Repression of Ptr affected interfascicular cambium formation. (a) and (c) Cross section of the IN2 in Ptr and WT. (b) and (d) Magnification of (a) and (c). (e) and (k) Cross section of IN6 of Ptr and WT plants. (f) and (l) Magnification of (e) and (k). (g) Cross section of the IN3 in WT. (h) Magnification of (g). (i) Abnormal parenchyma cell division at the edge of fascicular cambium in Ptr. (j) Normal dividing activity of fascicular cambium in Ptr plants. ca, Cambium; fca, fascicular cambium; ipc, interfascicular parenchyma cells; sph, secondary phloem; sxy, secondary xylem. Bars: 500 μm in (a), (c), (e), (g) and (k), 100 μm in (b), (d), (f), 20 μm in (h), (i), (j) and (l).

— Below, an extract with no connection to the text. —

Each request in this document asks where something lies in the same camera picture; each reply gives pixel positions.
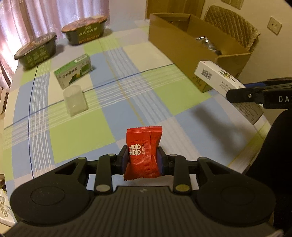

PtrHB4 induced cambium activity and xylem cell differentiation

To obtain further evidence to aid in understanding of PtrHB4 function, PtrHB4 was mutated (PtrHB4mt) by replacing four nucleotides within the miR165/166 target sequence to avoid miRNA regulation. Then, the PtrHB4mt gene was transformed into Populus under the control of the CaMV35S promoter (Figure S5) (Mallory et al., 2004). Twenty‐six independent transgenic lines were identified with high expression of PtrHB4mt and similar phenotypic changes (Figure 4a and c). Mature leaves of PtrHB4mt plants were up‐curled and smaller than WT plants, while the number of leaves in each PtrHB4mt plant was similar with WT plants in the same growth period (Figure 4a and b). PtrHB4mt plants had thinner stems with twisted and shortened internodes (Figure 4a, d and e). Anatomical analysis showed that parenchyma cells, within the cortex and pith of IN2 in PtrHB4mt plants, displayed dividing activity, indicated by induction of cell division (Figure 5a, b and c). Within IN12, the vascular tissues appeared normal in PtrHB4mt plants (Figure S6a and b). Several layers of ectopic cambium cells were formed from parenchyma cells in cortex (Figure 5d and e). Further, the newly produced ectopic cambium cells were differentiated into xylem‐like cells (Figure 5d–f), which are morphologically similar to fibre cells and vessel elements as indicated by secondary cell wall staining (Figure 5g–i). Here, the results indicate that overexpression of PtrHB4mt led to induction of ectopic cambium and secondary xylem‐like cells in cortex parenchyma cells.

Figure 4

Morphological changes in overexpression of Ptr. (a) Morphological phenotype of Ptr and WT plants. (b) Mature leaves of Ptrmt and WT plants. (c) Expression levels of Ptr in transgenic plants and WT plants. (d) Internode length and (e) stem diameter of Ptr and WT plants. Bars in (c), (d) and (e) are means ± SD of n = 3 biological replicates. Significance testing was conducted using the two‐sample t‐test (*P < 0.05, **P < 0.01 and ***P < 0.001). Bars: 10 cm in (a), 5 cm in (b).

Figure 5

Overexpression of Ptr induced ectopic vascular cambium and xylem cells. Cross section of the IN2 in Ptr (a, cortex and b, pith) and WT plants (c). Cross section of the IN12 in Ptr (d and e, indicating different areas of cortex) and WT plants (f). Secondary cell wall staining by phloroglucinol‐HCl in the cortex of Ptr (g and h, indicating different areas of cortex) and WT plants (i). All sections were sampled from three‐month‐old plants. ca, Cambium; eca, ectopic cambium; sxy, secondary xylem; exy, ectopic xylem; sph, secondary phloem; spf, secondary phloem fibre; co, cortex. Bars: 20 μm in (a), (b) and (c), 100 μm in (d), (e), (f), (g), (h) and (i).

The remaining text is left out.